Zildjian ze Stambułu w Turcji, producent talerzy perkusyjnych od 1623 r. Historia firmy, która obecnie swoją główną siedzibę ma w USA, zaczęła się w Imperium Osmańskim. Za założyciela przedsiębiorstwa uważa się Awedisa Zildjiana, alchemika, który szukał sposobu na przetwarzanie żelaza. Wynalazł przepis na stop metali, które po uformowaniu w talerz wydawały przerażające dźwięki, a przy tym talerz się nie tłukł. Awedis porzucił zatem bezowocne eksperymenty i zajął się produkcją talerzy dla armii, która ich używała do straszenia konnicy wroga. Tradycją firmy jest to, że tylko jej spadkobiercy znają sekretną formułę stopu, z którego są robione instrumenty. Notabene instrumentami stricte muzycznymi stały się one dopiero w XIX w., niedługo przed przeprowadzką rodziny Zildjianów do Quincy w stanie Massachusetts. Tam w 1929 r. została zarejestrowana firma Avedis Zildjian Co. - miesiąc przed wybuchem wielkiego kryzysu. Nie przeszkodziło to jej jednak prosperować - nawet podczas największych kryzysów muzyka jest
nieodłącznym towarzyszem człowieka. Wyroby Zildjianów stały się jedną z amerykańskich ikon. Do tego stopnia, że podczas II wojny światowej mieli oni specjalne pozwolenie na kupowanie miedzi mimo ogromnych obostrzeń dla całego przemysłu cywilnego. Nic dziwnego - w talerze Zildjiana walili najlepsi perkusiści na świecie: Ringo Starr z Beatlesów, Neil Peart z Rush czy Charlie Watts z Rolling Stones.

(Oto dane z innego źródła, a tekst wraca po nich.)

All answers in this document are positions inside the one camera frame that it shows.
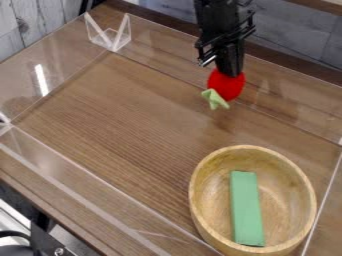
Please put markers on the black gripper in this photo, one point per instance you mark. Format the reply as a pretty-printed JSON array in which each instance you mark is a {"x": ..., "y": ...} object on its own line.
[{"x": 225, "y": 23}]

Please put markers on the red felt fruit green leaf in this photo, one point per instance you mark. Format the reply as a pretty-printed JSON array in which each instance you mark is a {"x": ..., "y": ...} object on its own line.
[{"x": 224, "y": 89}]

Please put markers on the wooden oval bowl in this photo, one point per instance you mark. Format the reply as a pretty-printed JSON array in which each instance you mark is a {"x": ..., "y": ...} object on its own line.
[{"x": 286, "y": 195}]

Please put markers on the green rectangular block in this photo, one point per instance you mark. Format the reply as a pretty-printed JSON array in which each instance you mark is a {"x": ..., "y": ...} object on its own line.
[{"x": 246, "y": 214}]

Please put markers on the clear acrylic tray enclosure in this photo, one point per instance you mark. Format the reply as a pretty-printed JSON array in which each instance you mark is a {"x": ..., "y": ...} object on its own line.
[{"x": 109, "y": 127}]

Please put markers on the black clamp with cable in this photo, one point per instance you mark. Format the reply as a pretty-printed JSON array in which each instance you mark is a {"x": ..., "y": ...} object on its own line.
[{"x": 41, "y": 243}]

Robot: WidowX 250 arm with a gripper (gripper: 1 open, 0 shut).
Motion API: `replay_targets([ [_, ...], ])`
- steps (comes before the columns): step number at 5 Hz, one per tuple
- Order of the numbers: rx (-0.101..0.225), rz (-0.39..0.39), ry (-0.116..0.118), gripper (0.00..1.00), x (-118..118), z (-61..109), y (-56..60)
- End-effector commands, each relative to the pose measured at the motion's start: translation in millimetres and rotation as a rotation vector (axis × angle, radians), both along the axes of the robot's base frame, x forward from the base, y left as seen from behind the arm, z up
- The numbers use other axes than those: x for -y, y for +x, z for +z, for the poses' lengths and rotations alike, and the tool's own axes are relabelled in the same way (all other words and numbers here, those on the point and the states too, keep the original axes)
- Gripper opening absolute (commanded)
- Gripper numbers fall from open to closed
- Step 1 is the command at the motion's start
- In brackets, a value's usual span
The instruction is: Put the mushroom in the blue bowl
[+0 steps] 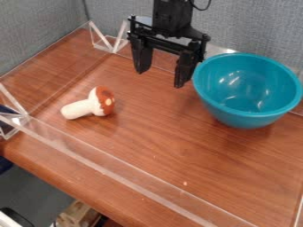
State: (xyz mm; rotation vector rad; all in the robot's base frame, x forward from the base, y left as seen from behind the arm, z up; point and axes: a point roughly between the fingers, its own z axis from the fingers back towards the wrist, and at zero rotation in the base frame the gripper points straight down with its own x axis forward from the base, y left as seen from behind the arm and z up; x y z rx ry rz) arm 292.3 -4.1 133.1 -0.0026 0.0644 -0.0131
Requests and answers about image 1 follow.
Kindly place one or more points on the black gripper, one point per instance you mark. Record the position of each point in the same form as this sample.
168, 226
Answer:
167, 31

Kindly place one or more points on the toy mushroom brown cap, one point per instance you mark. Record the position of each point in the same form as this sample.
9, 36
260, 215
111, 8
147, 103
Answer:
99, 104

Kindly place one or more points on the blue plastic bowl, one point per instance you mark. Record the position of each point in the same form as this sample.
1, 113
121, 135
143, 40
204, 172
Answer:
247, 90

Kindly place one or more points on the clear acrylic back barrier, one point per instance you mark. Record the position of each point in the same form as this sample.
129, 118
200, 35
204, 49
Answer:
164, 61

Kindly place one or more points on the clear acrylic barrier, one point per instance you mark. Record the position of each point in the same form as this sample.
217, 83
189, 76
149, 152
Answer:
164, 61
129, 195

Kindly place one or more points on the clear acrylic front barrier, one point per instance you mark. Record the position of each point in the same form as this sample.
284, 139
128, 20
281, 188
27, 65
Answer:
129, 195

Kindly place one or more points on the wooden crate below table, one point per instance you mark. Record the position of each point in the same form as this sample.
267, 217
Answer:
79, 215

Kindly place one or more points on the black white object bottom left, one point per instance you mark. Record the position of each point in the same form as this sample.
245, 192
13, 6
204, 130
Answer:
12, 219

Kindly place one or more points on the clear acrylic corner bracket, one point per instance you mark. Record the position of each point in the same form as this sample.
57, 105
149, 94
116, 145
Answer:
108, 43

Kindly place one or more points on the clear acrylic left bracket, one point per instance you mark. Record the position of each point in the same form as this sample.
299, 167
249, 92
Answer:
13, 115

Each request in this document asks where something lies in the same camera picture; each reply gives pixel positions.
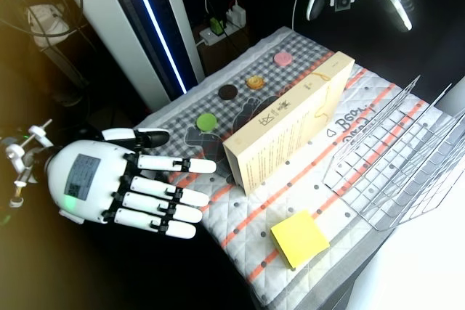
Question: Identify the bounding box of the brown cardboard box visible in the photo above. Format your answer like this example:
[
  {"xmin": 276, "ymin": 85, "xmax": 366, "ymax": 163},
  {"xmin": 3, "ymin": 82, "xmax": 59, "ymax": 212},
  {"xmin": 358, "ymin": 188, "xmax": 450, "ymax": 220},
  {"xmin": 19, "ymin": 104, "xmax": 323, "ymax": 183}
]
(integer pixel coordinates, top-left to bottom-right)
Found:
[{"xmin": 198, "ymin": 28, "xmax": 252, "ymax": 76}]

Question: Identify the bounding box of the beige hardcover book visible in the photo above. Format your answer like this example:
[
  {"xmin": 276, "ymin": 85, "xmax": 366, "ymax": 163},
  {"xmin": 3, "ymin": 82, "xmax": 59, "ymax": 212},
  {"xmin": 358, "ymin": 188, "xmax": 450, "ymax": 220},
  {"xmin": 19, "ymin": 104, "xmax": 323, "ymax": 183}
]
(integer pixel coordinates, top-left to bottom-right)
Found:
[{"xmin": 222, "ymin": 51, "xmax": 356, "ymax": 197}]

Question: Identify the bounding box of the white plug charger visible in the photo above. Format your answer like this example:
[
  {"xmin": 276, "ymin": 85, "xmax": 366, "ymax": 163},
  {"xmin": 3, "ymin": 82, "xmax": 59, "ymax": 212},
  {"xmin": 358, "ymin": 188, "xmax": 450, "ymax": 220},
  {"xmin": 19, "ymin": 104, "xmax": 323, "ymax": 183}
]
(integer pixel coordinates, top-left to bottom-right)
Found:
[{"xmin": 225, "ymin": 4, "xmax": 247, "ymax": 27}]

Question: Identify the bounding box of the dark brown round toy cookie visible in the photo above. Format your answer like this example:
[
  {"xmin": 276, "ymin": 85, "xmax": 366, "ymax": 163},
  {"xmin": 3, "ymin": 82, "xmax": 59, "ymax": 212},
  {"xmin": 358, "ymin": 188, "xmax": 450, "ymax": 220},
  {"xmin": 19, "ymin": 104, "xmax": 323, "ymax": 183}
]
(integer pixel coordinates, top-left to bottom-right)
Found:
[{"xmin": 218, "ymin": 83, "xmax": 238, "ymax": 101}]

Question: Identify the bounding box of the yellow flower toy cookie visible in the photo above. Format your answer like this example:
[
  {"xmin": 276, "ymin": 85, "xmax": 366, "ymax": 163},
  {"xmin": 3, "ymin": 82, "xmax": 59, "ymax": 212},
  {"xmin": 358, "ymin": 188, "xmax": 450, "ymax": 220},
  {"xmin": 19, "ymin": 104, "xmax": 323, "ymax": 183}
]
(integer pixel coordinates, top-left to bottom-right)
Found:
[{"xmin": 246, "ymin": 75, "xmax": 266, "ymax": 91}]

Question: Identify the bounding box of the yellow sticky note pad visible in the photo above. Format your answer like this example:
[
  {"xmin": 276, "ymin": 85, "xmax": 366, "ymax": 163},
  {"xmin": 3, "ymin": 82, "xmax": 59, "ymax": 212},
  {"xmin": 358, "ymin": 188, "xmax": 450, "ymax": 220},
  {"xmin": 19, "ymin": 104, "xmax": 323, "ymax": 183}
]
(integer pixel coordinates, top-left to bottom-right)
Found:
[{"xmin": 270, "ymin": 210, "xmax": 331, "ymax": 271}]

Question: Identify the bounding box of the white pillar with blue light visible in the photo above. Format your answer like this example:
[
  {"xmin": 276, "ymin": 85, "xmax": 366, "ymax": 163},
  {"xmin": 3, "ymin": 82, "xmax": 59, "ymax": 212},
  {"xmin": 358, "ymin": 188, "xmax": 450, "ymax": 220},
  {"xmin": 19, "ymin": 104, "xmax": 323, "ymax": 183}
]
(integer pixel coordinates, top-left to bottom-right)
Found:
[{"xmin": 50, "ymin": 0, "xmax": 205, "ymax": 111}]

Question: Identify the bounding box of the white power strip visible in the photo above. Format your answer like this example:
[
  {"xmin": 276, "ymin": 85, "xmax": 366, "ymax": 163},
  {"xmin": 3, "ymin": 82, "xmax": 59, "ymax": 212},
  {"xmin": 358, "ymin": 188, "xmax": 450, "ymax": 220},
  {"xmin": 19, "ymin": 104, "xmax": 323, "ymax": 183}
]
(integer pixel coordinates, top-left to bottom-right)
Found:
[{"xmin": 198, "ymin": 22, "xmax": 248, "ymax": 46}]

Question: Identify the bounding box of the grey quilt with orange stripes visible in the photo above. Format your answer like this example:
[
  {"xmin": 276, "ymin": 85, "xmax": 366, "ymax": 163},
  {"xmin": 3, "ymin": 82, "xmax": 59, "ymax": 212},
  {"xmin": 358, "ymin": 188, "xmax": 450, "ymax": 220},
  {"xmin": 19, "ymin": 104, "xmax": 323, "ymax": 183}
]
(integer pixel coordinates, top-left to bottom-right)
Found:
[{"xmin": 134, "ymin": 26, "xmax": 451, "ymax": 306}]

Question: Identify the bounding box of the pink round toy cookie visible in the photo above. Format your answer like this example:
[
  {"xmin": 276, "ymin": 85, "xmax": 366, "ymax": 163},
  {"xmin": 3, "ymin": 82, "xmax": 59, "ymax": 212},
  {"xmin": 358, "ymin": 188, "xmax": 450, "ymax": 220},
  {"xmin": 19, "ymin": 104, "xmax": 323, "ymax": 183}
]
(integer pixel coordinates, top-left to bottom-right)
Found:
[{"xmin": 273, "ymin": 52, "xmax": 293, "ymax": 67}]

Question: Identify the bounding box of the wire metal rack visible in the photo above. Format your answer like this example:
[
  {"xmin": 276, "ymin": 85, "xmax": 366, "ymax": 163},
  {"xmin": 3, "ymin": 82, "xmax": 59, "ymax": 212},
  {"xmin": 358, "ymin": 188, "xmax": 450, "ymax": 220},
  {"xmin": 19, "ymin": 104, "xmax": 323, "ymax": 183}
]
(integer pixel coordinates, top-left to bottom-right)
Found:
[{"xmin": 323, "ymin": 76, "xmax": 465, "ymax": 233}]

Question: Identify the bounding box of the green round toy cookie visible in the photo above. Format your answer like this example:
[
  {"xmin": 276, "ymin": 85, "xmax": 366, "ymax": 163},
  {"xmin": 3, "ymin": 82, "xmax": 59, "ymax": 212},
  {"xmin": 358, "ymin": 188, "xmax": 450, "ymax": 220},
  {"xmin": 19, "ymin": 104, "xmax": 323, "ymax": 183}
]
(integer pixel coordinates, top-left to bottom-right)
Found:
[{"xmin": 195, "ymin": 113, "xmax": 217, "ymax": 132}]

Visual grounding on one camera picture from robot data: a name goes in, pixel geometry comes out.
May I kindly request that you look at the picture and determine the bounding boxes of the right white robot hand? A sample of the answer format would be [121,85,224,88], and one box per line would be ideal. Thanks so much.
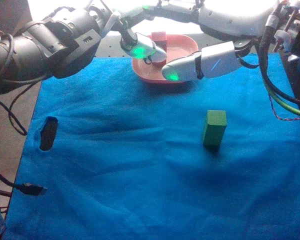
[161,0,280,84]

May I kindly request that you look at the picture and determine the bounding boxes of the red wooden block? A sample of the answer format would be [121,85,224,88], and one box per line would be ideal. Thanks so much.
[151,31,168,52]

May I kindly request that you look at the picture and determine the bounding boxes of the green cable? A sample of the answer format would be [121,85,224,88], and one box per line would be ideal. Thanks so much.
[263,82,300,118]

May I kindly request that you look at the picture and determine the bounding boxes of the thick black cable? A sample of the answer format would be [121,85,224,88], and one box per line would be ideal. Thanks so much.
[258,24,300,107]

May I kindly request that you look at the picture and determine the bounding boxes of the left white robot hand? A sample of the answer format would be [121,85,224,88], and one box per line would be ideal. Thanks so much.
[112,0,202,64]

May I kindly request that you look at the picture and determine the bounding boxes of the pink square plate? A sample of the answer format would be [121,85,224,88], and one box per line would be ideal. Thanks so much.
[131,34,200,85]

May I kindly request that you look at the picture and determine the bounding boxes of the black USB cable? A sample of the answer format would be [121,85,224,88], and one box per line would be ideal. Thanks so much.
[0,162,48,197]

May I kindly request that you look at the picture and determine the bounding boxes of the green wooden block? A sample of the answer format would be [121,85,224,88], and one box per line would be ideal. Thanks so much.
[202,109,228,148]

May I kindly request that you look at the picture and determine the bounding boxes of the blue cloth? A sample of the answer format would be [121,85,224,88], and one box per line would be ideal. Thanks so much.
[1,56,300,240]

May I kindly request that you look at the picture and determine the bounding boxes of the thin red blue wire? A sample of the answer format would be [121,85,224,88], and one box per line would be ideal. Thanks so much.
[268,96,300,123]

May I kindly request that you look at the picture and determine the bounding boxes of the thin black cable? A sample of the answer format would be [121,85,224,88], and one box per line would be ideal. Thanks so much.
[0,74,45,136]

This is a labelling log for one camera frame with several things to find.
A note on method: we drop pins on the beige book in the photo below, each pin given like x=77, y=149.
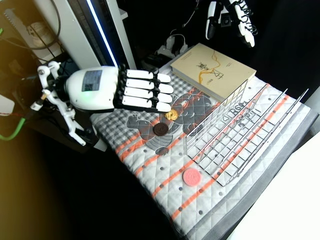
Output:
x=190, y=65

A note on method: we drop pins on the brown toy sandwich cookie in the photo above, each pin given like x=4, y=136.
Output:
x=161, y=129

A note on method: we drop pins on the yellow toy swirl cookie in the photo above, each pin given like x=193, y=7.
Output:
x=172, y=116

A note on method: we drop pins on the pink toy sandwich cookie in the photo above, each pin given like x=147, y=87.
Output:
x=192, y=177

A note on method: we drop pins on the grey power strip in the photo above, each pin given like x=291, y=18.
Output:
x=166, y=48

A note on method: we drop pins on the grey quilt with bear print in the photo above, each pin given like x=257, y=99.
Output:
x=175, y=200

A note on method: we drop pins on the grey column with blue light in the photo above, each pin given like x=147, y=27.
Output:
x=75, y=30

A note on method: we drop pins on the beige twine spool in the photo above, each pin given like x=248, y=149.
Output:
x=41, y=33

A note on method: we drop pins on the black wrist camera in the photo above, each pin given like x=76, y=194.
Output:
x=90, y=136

W służbie Jej Królewskiej Mości

Twinings Tea z Londynu wytwarza herbatę od 1706 r. Twiningsowie byli rodem rzemieślników trudniących się czyszczeniem ubrań z Gloucestershire. Kryzys wymusił na nich w 1684 r. przeprowadzkę do Londynu. Wraz z resztą rodziny do stolicy przybył dziewięcioletni wówczas Thomas Twining - przyszły założyciel herbacianego imperium. Uczył się rzemiosła od kupca Kompanii Wschodnioindyjskiej Thomasa D'Aetha. Kompania sprowadzała wtedy egzotyczne produkty z całego świata, w tym herbatę. Thomas był zafascynowany możliwościami, jakie dawał wzrost popularności tego napoju. W 1706 r. wiedział już wystarczająco dużo, aby zaryzykować samodzielną działalność. Kupił kawiarnię Tom's Coffee House zlokalizowaną przy ulicy The Strand i rozpoczął handel. Mimo obłożenia wysokimi podatkami i sprzeciwu malkontentów wyższe klasy tłumnie ciągnęły po świeżą herbatę. W 1771 r. interes przeszedł w ręce Richarda Twininga, który znał się na handlu herbatą jak mało kto. Został wybrany na prezesa Londyńskich Handlarzy Herbatą. Dzięki temu miał
dostęp do premiera Anglii Williama Pitta, którego przekonywał, że obniżenie podatków spowoduje zwiększenie wpływów do państwowej kasy. Wysokie cła sprzyjały bowiem przemytnikom. Pitt wysłuchał tych argumentów i w 1784 r. obniżył podatki. W efekcie ceny herbaty spadły i stała się ona dostępna dla wszystkich. W 1837 r. królowa Victoria nadała firmie Twinings pierwsze królewskie przywileje, czyniąc ją dostawcą herbaty na królewskie stoły. Od tego czasu Twinings służy brytyjskim monarchom.